Jaw surgery is typically recommended only after nonsurgical treatments have been considered or tried. Most patients wear braces before surgery to align the teeth within each arch, then the surgeon repositions the jawbone and secures it with plates and screws. Braces usually stay on for another 6 to 9 months after surgery to fine-tune the bite.

Recovery follows a predictable timeline. The initial healing phase takes about six weeks, and most people return to work or school within three to four weeks. Light activity like walking is usually possible after the first week or two. Full healing, including complete bone remodeling, takes up to a year. The results are permanent, which is the primary advantage over every other option on this list. But the recovery commitment is significant, and surgery carries risks that simpler treatments don’t.

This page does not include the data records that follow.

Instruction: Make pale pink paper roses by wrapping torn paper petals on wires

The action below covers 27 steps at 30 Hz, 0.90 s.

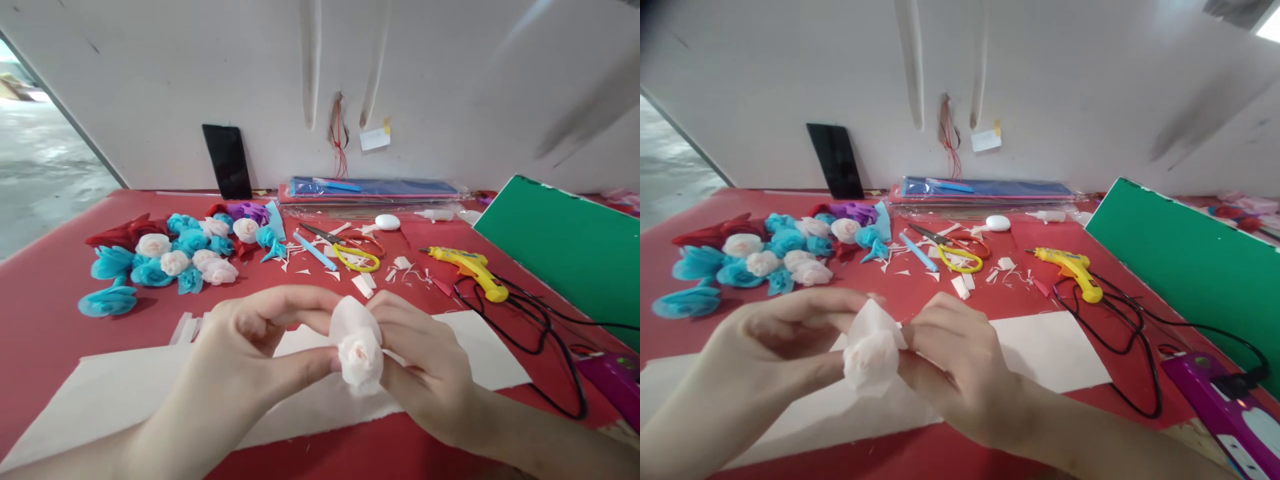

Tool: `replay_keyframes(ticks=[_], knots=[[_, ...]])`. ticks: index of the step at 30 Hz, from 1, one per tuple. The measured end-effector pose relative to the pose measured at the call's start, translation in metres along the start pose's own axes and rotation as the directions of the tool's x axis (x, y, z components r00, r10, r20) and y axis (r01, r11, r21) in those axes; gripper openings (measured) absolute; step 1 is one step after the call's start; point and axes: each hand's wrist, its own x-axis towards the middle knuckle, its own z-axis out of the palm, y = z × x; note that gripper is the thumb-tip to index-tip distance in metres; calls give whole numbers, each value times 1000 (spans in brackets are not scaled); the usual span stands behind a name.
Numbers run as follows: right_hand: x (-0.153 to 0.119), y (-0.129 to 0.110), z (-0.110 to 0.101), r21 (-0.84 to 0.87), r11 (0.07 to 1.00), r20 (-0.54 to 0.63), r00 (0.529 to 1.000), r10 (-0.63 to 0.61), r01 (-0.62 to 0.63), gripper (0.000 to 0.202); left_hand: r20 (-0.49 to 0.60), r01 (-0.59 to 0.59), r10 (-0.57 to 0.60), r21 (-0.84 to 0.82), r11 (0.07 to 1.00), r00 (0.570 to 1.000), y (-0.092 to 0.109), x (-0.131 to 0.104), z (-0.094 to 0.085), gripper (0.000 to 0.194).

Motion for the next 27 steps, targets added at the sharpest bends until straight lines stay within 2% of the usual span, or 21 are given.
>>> replay_keyframes(ticks=[4, 9, 17, 22, 27], knots=[[1, -1, -4, -35, 996, 15, 996, -86, 87, 32, 54, -43, 42, 14, 999, 998, 1, -2, -2, 52], [2, -4, -9, -112, 974, 48, 980, -191, 196, 31, 84, -90, 85, 57, 994, 993, 1, -7, -4, 45], [4, -7, -10, -141, 961, 39, 971, -236, 239, 32, 142, -116, 111, 30, 993, 984, 3, -6, -4, 39], [7, -7, -10, -108, 971, 35, 977, -210, 212, 28, 100, -24, 24, 0, 1000, 995, 4, -6, -2, 32], [6, -6, -8, -84, 981, 25, 985, -173, 175, 29, 76, 52, -48, -48, 997, 996, 4, -7, -1, 36]])
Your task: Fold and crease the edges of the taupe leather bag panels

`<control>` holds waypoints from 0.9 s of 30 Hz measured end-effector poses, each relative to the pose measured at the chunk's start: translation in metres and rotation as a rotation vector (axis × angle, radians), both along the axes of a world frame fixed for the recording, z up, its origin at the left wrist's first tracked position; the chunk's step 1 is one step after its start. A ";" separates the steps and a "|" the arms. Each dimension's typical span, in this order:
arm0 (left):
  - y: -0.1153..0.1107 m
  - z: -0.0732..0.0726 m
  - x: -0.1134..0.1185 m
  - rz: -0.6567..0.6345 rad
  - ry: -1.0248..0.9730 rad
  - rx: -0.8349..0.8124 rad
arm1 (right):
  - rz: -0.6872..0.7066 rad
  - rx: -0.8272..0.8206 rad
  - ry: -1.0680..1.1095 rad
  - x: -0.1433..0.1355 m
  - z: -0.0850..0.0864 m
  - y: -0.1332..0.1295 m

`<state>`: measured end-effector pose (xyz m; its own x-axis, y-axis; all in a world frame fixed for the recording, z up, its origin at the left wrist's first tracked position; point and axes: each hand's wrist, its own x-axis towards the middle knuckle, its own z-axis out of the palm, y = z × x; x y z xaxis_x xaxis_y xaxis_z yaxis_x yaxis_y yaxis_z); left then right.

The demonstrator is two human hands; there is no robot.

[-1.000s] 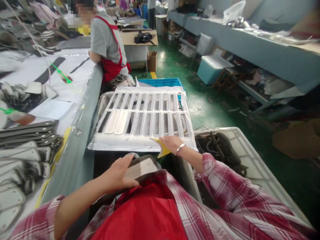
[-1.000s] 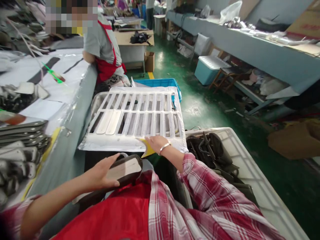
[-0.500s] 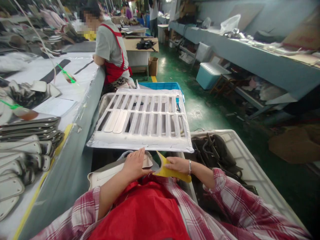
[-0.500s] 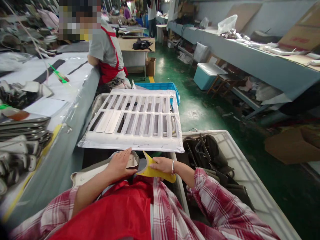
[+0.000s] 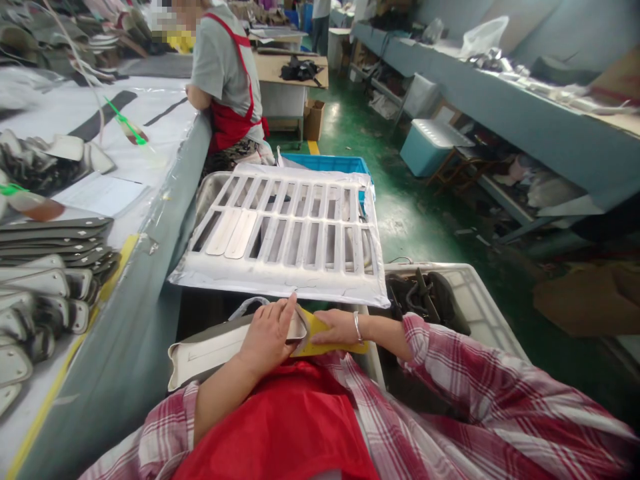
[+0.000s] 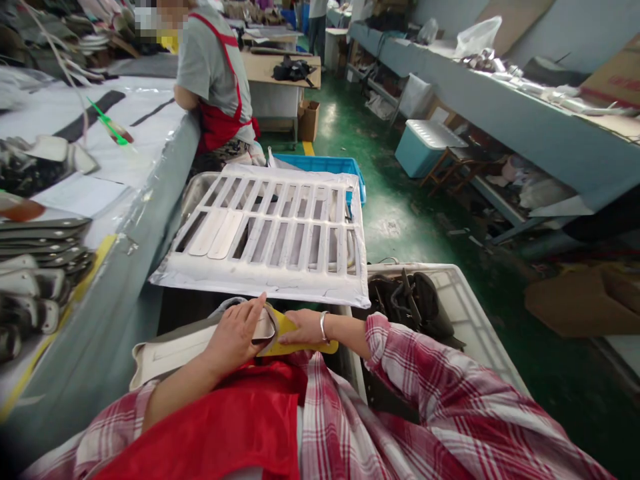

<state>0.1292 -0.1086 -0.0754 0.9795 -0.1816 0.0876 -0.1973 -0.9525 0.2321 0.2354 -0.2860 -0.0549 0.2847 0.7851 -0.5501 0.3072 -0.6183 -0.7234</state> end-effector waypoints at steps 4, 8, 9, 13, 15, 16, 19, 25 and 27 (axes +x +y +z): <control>0.002 0.001 0.001 -0.006 0.023 0.001 | -0.010 -0.044 0.066 0.001 0.000 0.006; 0.005 0.000 0.001 -0.021 0.033 -0.001 | 0.017 -0.081 0.138 0.006 -0.003 0.010; 0.005 0.000 0.001 -0.023 0.031 -0.003 | 0.014 -0.096 0.192 0.006 -0.004 0.012; 0.007 0.000 0.002 -0.025 0.046 -0.004 | -0.015 -0.085 0.349 0.009 -0.010 0.016; 0.008 0.001 0.003 -0.029 0.065 0.000 | -0.011 -0.063 0.419 0.010 -0.013 0.017; 0.009 0.001 0.003 -0.033 0.073 0.002 | -0.004 -0.053 0.458 0.010 -0.015 0.018; 0.011 0.001 0.004 -0.045 0.086 0.002 | 0.003 -0.036 0.543 0.012 -0.020 0.019; 0.015 -0.002 0.002 -0.090 0.061 0.032 | -0.051 -0.057 0.578 0.011 -0.029 0.020; 0.018 -0.004 0.001 -0.096 0.038 0.054 | -0.055 -0.057 0.554 0.010 -0.030 0.022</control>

Choosing the Right Approach

The fastest way to narrow your options is to identify the source of asymmetry. Stand in front of a mirror and smile naturally. Look at whether the issue is your teeth (different sizes, gaps, crowding), your gum line (higher on one side), your lip position (one side lifts more), or your jaw (the chin sits off-center). Many people notice more than one of these, and treatment plans often combine approaches.

A common combination is orthodontics first to straighten and center the teeth, followed by gum contouring or bonding to refine the final appearance. Someone with a muscular lip pull on one side plus minor tooth irregularities might pair Botox with composite bonding. The key is addressing the structural issue first, whether that’s alignment, bone position, or gum tissue, and then layering cosmetic refinements on top.

Cost varies enormously depending on the path. Bonding a single tooth might run a few hundred dollars, while a full treatment plan involving orthodontics and veneers can reach tens of thousands. Most cosmetic dental work is not covered by insurance, though orthodontics and jaw surgery sometimes qualify for partial coverage when there’s a documented functional problem like a bite issue or sleep apnea.